According to the paper, police called a number of suspects for interrogation, but so far no one has been recognised by witnesses at the commemoration. Suspects were thus released and the police still haven’t detained anyone, the Macedonian newspaper Dnevnik added.

Macedonian television A1 reported that Bulgaria wanted an official explanation on the incident from the Macedonian embassy in Sofia.

However, according to the A1 report, the Macedonian foreign ministry still had not commented on the incident. Only A1 mentioned that the Bulgarian-Macedonian relationship could suffer as a result of the attack. Bulgarian and Macedonian leaders said the relationship between the two countries was improving, but the incident showed otherwise, A1 said.

The reaction in Bulgaria was stern. On January 15, Macedonian ambassador to Bulgaria Abdiraman Aliti was called to the Interior Ministry. There, the director of Europe 1 Directorate in the Foreign Ministry Kossyo Kitipov gave Aliti a verbal note.

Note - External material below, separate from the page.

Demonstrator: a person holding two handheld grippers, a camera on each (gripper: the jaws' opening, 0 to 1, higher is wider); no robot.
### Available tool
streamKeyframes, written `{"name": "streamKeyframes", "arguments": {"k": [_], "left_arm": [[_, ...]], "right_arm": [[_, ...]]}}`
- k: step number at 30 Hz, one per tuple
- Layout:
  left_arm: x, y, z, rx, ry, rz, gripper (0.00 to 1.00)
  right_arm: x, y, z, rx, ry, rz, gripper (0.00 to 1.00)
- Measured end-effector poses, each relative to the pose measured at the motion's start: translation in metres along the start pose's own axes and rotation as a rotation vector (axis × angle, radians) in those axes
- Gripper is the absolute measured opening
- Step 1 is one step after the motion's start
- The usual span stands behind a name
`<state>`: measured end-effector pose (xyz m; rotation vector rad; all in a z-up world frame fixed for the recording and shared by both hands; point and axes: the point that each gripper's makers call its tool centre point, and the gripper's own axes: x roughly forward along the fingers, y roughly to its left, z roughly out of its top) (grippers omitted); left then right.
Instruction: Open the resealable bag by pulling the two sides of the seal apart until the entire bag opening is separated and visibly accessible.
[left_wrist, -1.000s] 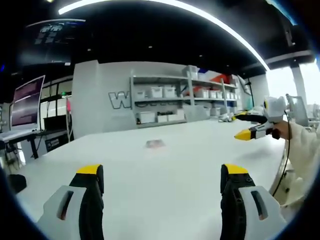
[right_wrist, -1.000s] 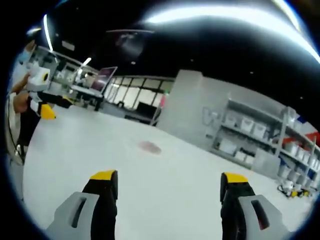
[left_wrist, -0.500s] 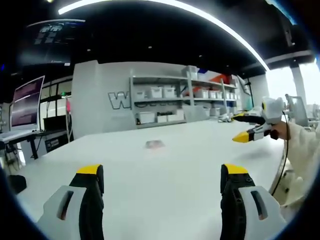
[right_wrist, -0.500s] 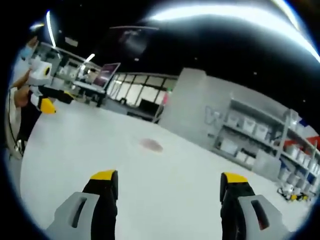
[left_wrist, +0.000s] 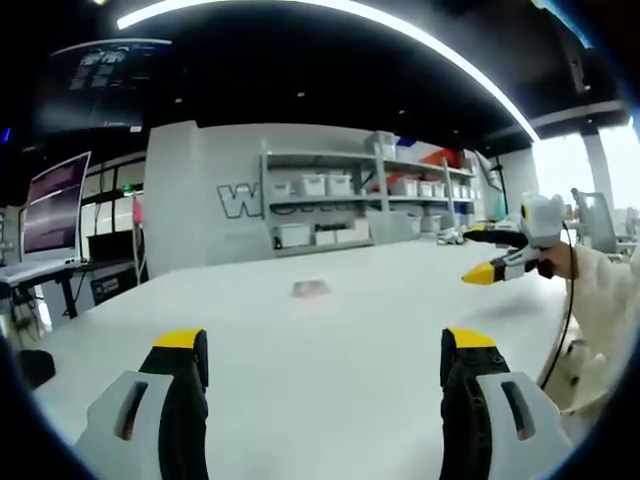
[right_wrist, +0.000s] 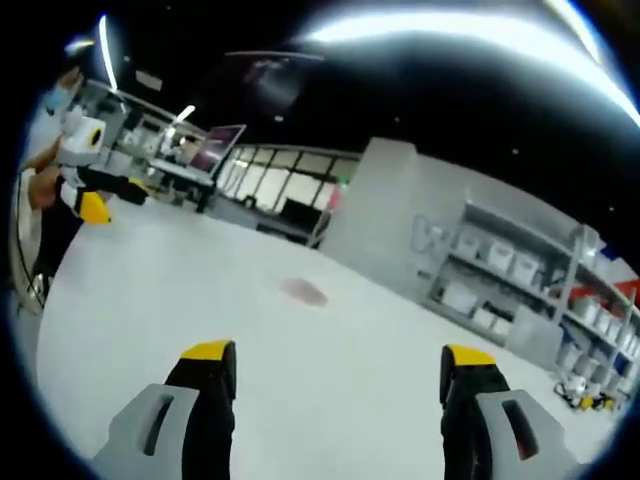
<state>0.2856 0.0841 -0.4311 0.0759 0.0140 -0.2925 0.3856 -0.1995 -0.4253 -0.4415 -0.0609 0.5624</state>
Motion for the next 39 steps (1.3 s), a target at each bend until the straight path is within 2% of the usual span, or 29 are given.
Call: {"name": "streamKeyframes", "arguments": {"k": [9,24,39], "left_arm": [[-0.001,0.000,0.000,0.004,0.002,0.001,0.96],[-0.001,-0.003,-0.002,-0.001,0.007,-0.007,0.95],[-0.001,-0.006,-0.002,-0.007,0.007,-0.015,0.95]], "right_arm": [[0.003,0.001,-0.001,-0.064,0.013,0.009,0.85],[0.011,-0.002,-0.003,-0.073,0.021,0.018,0.84],[0.023,0.002,0.009,-0.116,-0.018,0.039,0.84]]}}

Moreover, the Bulgarian Foreign Minister Ivailo Kalfin said he expected the Macedonian authorities to take quick actions to solve the case. He added that he would make the same demand at the Macedonian embassy in Bulgaria, Focus news agency reported. The Macedonian media artificially and unnecessarily contribute to anti-Bulgarian feelings in Macedonia, said Kalfin on Nova TV on January 14. Kalfin said the Macedonian government wanted to maintain a good dialogue with Bulgaria. But at the same time, he said: “We would like to see a more serious engagement from the Macedonian politicians to stop this anti-Bulgarian campaign”.

The incident in Skopje is considered part of a ongoing anti-Bulgarian campaign in Macedonia, said former Bulgarian ambassador to Macedonia Angel Dimitrov.

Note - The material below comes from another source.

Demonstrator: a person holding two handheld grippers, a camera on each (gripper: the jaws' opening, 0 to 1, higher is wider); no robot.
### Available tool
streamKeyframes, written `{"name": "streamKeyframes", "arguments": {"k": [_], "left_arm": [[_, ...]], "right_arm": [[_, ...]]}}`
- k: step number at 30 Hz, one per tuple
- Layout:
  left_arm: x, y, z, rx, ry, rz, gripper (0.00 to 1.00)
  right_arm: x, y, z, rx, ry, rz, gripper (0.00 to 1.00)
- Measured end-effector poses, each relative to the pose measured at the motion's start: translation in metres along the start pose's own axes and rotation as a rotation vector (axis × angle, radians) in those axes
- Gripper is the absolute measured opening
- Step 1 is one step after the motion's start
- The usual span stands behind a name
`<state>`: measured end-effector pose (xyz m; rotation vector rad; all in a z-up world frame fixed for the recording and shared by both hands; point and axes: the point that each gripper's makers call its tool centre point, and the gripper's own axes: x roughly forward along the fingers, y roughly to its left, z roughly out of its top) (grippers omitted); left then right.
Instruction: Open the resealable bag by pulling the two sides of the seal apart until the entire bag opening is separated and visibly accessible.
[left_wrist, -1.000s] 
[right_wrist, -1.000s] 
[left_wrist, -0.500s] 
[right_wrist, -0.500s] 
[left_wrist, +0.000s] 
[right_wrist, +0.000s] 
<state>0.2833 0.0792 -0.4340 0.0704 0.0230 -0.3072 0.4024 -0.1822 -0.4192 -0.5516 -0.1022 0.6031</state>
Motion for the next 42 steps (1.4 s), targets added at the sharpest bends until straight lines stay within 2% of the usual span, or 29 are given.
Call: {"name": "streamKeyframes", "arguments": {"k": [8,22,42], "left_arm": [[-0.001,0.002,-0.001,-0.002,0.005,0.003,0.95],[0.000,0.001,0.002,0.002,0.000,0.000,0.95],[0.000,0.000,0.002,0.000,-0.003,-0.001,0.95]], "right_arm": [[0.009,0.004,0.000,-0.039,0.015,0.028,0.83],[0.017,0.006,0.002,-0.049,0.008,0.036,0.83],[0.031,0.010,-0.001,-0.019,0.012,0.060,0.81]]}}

The incident was a proof that certain circles in Macedonia continued their attempts for leading active propaganda against Bulgaria, said the spokesman of the Bulgarian Foreign Ministry, Dimitar Tsantchev. He added that it was obvious that some people in Macedonia still preferred to live in the past and remain closed to European values and standards.

IMRO’s reaction on the incident was also uncompromising. In a special declaration, the party called for an immediate cease of dialogue between the Bulgarian government and the authorities in Skopje regarding Macedonia’s possible accession to Nato and the European Union.

“The political position the Bulgarian Government so far has had toward Macedonia – to close their eyes to such incidents in the name of maintaining a good relationship between Sofia and Skopje – is obviously in vain. They have the exact opposite effect in Skopje. This position is accepted in the anti-Bulgarian circles in Skopje as indecisiveness and a lack of interest in Bulgaria towards the rights and interests of its citizens living on the territory of Macedonia,” the declaration read.

A new Macedonian encyclopaedia includes the Bulgarian towns of Blagoevgrad, Petrich, Melnik and Sandanski as Macedonian land.

The encyclopaedia includes Thessaloniki, Skopje, Kavala, Bitolja, Tetovo, Kumanovo and others as part of these territories.

“The provocations are not accidental,” Bulgarian historian professor Bozhidar Dimitrov told Focus news agency. According to Dimitrov, Macedonian nationals seek to distance Macedonia from the EU and Nato, because the country’s membership in the international organisations would put an end to claims on its neighbours’ lands.

Bulgaria has been supporting Macedonia’s bid to join Nato and the EU. It was also the first country to recognise Macedonia as an independent country in 1991. Bulgarian visas were made free for Macedonians when Bulgaria had to introduce a visa regime to its neighbouring countries, which are now the EU’s external borders.

Bulgarian officials may speak of good and improving relationships between the two countries. But some people in Macedonia think differently.